Email says Roosevelt Field to reopen Friday, as malls get Cuomo go-ahead

At least two Long Island malls will reopen this week, more than three months after efforts to stop the spread of the COVID-19 virus led to mandated retail shutdowns statewide.
Roosevelt Field in Garden City will open Friday and Broadway Commons in Hicksville will open Saturday, following Gov. Andrew M. Cuomo’s announcement Wednesday that malls could reopen Friday if they were in regions in Phase 4 of Cuomo’s business resumption plan — and if they had high-efficiency air filtration systems to help control the spread of the virus.
“Broadway Commons will have all HVAC units at the property upgraded to comply with the governor’s orders by Friday. Our operations teams are working with the HVAC specialists to refine all of our systems for compliance,” said Pacific Retail Capital Partners, the El Segundo, California-based owner of the mall.
Roosevelt Field emailed notices to tenants Wednesday about its plan to reopen.
“I am happy to say Roosevelt Field will be reopening on Friday July 10th at 11AM. The hours for the mall will be Monday to Saturday from 11am-7pm and Sunday 12pm-6pm,” general manager Christopher Brivio said in the email, which a tenant provided to Newsday.
Roosevelt Field is owned by Indianapolis-based Simon Property Group Inc., which also owns Smith Haven Mall in Lake Grove and Walt Whitman Shops in Huntington Station. The largest mall operator in the country, Simon did not respond to Newsday requests for comment about its reopening plans for any of its three Long Island malls.
It’s unclear when Westfield South Shore mall in Bay Shore and Westfield Sunrise Mall in Massapequa will reopen.

Broadway Commons mall in Hicksville will reopen Saturday, the mall's owner said. Credit: Newsday/J. Conrad Williams Jr.
The two malls require some upgrades, but “we are obviously planning to comply with the order before reopening,” said a representative for mall owner Unibail-Rodamco-Westfield, a Paris-based company with U.S. headquarters in Los Angeles. The representative declined to provide more details.
Green Acres Mall in Valley Stream is owned by the Macerich Company, a Santa Monica, California-based real estate investment trust that did not respond to requests for comment.
Enclosed shopping malls across the state have been closed since at least March 19. For weeks, business owners and elected officials had expected malls to reopen on the first day of Phase 4 — which was Wednesday on Long Island — only to have Cuomo last week put them on hold, saying the state needed to explore additional health and safety precautions.

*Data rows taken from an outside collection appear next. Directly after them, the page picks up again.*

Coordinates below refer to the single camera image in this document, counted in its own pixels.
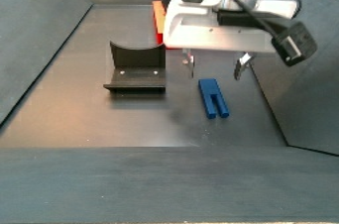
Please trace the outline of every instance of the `bin floor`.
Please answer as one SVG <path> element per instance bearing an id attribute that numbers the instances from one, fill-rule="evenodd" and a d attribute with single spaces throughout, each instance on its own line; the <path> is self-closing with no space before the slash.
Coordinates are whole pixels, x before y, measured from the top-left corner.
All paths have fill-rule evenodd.
<path id="1" fill-rule="evenodd" d="M 164 95 L 102 88 L 108 42 L 153 40 L 149 7 L 89 11 L 1 128 L 0 223 L 337 221 L 339 159 L 284 145 L 236 54 L 193 51 L 192 79 L 168 51 Z M 205 117 L 209 77 L 226 119 Z"/>
<path id="2" fill-rule="evenodd" d="M 284 146 L 252 72 L 233 80 L 237 54 L 166 51 L 165 94 L 110 94 L 109 41 L 154 46 L 149 6 L 93 6 L 0 132 L 0 148 Z M 209 120 L 200 78 L 216 78 L 230 116 Z"/>

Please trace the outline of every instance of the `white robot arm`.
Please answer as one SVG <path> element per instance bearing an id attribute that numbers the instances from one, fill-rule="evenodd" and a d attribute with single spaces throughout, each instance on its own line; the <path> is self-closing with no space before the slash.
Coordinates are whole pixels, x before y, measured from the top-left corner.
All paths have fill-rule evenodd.
<path id="1" fill-rule="evenodd" d="M 274 16 L 281 21 L 288 21 L 296 10 L 294 0 L 241 1 L 253 12 L 269 13 L 269 16 Z M 221 24 L 220 15 L 230 17 L 234 14 L 236 22 L 240 24 Z M 246 63 L 253 58 L 249 53 L 274 53 L 277 50 L 270 41 L 270 33 L 254 24 L 242 24 L 240 22 L 241 17 L 237 15 L 248 17 L 234 0 L 172 0 L 166 8 L 162 34 L 164 44 L 170 48 L 244 52 L 245 55 L 238 60 L 236 68 L 236 79 L 238 79 Z M 290 42 L 286 44 L 286 48 L 296 50 L 292 51 L 294 56 L 284 54 L 282 59 L 286 65 L 293 65 L 304 57 L 301 57 L 301 52 L 292 39 L 288 37 L 285 39 L 286 42 Z"/>

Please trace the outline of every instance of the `orange object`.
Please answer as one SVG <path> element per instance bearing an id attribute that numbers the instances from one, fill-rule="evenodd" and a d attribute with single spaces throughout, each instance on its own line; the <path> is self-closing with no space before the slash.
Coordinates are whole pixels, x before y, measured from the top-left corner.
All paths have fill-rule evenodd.
<path id="1" fill-rule="evenodd" d="M 162 44 L 162 32 L 164 32 L 164 17 L 165 11 L 162 8 L 161 1 L 153 1 L 153 18 L 154 18 L 154 27 L 156 27 L 156 41 L 157 44 Z"/>

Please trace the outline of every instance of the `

On Wednesday, the governor said enclosed malls outside of New York City can reopen starting Friday as long as they have air filtration systems with a Minimum Efficiency Reporting Value, or MERV, rating of 13 or the highest rating compatible with the system, but not less than a MERV 11 rating.
“So, what we're saying is — the best filter that we would like to see installed is what's called the MERV-13. It goes to the density of the filter and what it can actually filter out. MERV-13 filters out the COVID virus. Some systems can't take MERV-13, so it's either 13, 12 or 11,” Cuomo said.
MERV 13 filters remove a larger fraction of particles of the size that could contain viruses each time air passes through them, so they remove infectious material from the air faster than a MERV 11, said William Bahnfleth, chair of the Epidemic Task Force for the American Society of Heating, Refrigerating and Air-Conditioning Engineers, or ASHRAE, which created the MERV standards.
ASHRAE recommended a minimum MERV 8 for general indoor air quality control in buildings before the pandemic but now recommends MERV 13 for infection control, said Bahnfleth, who is also a professor of architectural engineering at Penn State University.
Depending on what HVAC system a mall has, upgrading to MERV 11 or 13 might pose a challenge, Bahnfleth said.
“The main challenges are the cost of compliance and the time to comply. If it is not possible simply to switch filters from lower to higher efficiency, the cost of modifying systems could be significant and delays in ability to open might ensue,” he said.
New York state has no minimum filtration requirement for commercial buildings but some local municipalities incorporate the ASHRAE standards into their building codes, said Ed Bricker, a board member of ASHRAE New York and a senior engineering manager at a real estate company in Manhattan.
Since June 10, when Phase 2 began on Long Island, mall stores with their own entrances and exits to the outside were allowed to reopen. So large department stores, such as Macy’s and J.C. Penney, and a few restaurants, were open, while smaller stores on the interior corridors of malls remained closed.
Store and mall owners and elected officials complained that the state was giving mall anchor stores and retailers in open-air shopping centers an unfair advantage, while state officials maintained that the cautious, slow reopening was necessary, given that New York state was once a hot spot for COVID-19 cases.
“We are happy that the governor finally gave some parameters and specifications on what it takes to safely reopen malls in NY,” Pacific Retail Capital Partners said Wednesday.